28 janvier 2019

 

La plus ancienne roche terrestre découverte... sur la Lune !

 
Une équipe internationale de scientifiques vient de démontrer qu'un des échantillons lunaires ramenés par les astronautes de la mission Apollo 14 en 1971 était d'origine terrestre, et avait été arraché à notre planète suite à un violent impact de météorite il y a quatre milliards d'années.

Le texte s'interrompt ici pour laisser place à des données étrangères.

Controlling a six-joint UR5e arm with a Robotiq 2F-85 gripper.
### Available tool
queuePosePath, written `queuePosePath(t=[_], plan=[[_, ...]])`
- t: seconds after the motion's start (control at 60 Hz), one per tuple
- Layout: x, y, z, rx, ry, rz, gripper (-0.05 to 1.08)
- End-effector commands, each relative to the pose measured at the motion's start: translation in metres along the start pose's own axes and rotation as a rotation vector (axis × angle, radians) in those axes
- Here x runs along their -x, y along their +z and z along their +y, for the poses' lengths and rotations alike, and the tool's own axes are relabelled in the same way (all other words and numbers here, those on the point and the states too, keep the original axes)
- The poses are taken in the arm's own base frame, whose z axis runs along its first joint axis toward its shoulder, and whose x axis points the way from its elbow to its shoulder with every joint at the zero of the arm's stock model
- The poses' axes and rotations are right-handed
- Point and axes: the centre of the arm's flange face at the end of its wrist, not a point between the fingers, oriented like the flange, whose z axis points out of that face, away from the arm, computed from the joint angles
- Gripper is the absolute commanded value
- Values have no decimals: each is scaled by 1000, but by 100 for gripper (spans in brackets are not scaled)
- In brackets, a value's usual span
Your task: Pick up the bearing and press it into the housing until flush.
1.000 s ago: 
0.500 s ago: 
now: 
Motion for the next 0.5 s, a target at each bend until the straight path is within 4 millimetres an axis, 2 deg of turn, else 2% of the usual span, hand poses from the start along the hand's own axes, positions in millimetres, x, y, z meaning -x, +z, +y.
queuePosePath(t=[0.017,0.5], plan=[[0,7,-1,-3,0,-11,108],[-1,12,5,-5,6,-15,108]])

Depuis plusieurs dizaines d'années déjà, les géologues avaient postulé que le seul moyen de découvrir des échantillons de roches terrestre de l'ère hadéenne, soit la période s'étendant de la formation de la Terre à l'apparition de la vie (4,5 milliards à 4 milliards d'années) serait de les rechercher sur la Lune. En effet, les mouvements et le constant brassage de la croûte terrestre font que plus rien ne se trouve dans son état d'origine, excepté certains fragments hypothétiques qui auraient pu être arrachés de notre planète et dont une partie aurait pu impacter la surface de notre satellite naturel, qui était alors trois fois plus proche de la Terre qu'aujourd'hui. La Lune, qui n'a jamais connu de mouvement tectonique, les conserverait ainsi indéfiniment.

Dirigé par le chercheur Jeremy Bellucci et le professeur Alexander Nemchin, les membres de l'équipe du Musée suédois d'histoire naturelle et de l'Université Curtin en Australie ont relevé le défi. Le résultat de leur enquête est un fragment de roche de 2 grammes composé de quartz, de feldspath et de zircon, des minéraux abondants sur Terre, mais très inhabituels sur la Lune. L'analyse chimique de l'échantillon montre qu'il s'est cristallisé dans un système oxydé de type terrestre, plutôt que dans les conditions de températures réductrices et plus élevées caractéristiques de la Lune.

"Il s'agit là d'une découverte extraordinaire, qui permet de brosser un meilleur tableau des débuts de la Terre et du bombardement qui a modifié notre planète à l'aube de l'apparition de la vie", a déclaré le Dr David A. Kring, chercheur principal du CLSE (Centre pour la science et l'exploration lunaires).
 

 

 
L'échantillon ramené par la mission Apollo 14. La flèche indique l'incrustation des cristaux de quartz feldspath et zircon ayant permis de conclure à une origine terrestre. Crédit : David A. Kring.
 

Il serait théoriquement possible que l'échantillon ne soit pas d'origine terrestre, mais qu'il se soit cristallisé sur la Lune. Toutefois, cette hypothèse ne résiste pas à l'analyse, car il serait alors nécessaire qu'il se soit formé à d'énormes profondeurs, dans le manteau lunaire, où des compositions rocheuses très différentes sont anticipées. Or il n'existe ni volcanisme ni tectonique des plaques sur notre satellite. Par conséquent, l'interprétation la plus simple est que l'échantillon provienne de la Terre.

Un scénario précis

Les résultats d'analyse fournis par les scientifiques donnent des détails supplémentaires sur l'historique de l'échantillon. La roche s'est cristallisée environ 20 kilomètres sous la surface de la Terre il y a 4,0 à 4,1 milliards d'années. Il a ensuite été excavé par un ou plusieurs évènements d'impacts importants et projeté dans l'espace. Des travaux précédents de la même équipe avaient démontré que les impacts d'astéroïde à cette époque pouvaient produire des cratères de plusieurs milliers de kilomètres de diamètre sur la Terre, suffisamment profonds pour ramener à la surface des matériaux depuis ces profondeurs. Après avoir atteint la surface de la Lune, il a de nouveau été affecté par plusieurs autres événements d'impact, dont l'un l'a partiellement fondu il y a 3,9 milliards d'années et qui l'a probablement enterré sous la surface.

L'échantillon est donc le vestige d'une intense période de bombardements qui a façonné le système solaire au cours des premiers milliards d'années. Après cette phase, les impacts se sont faits moins violents et moins fréquents. L'évènement final s'est produit il y a environ 26 millions d'années, lorsqu'un petit astéroïde a percuté la Lune et produit le cratère de 340 mètres de diamètre en creusant la surface, où les astronautes de la mission Apollo 14 l'ont recueilli voici 48 ans.

Jean Etienne

Sources principales :

Terrestrial-like zircon in a clast from an Apollo 14 breccia. Earth and Planetary Science Letters, Volume 510, 15 March 2019, Pages 173-185 (à paraître).
Earth's Oldest Rock Found on the Moon ? SpaceRef, 24 janvier 2019.
Earth's oldest rock found on the Moon. Universities Space Research Association (USRA), 24 janvier 2019.
 

 

 
La Lune était beaucoup plus proche de la Terre qu’aujourd’hui lorsque le fragment de roche a été produit et éjecté de la Terre vers la Lune lors d’un événement important. Crédit : LPI / David A. Kring.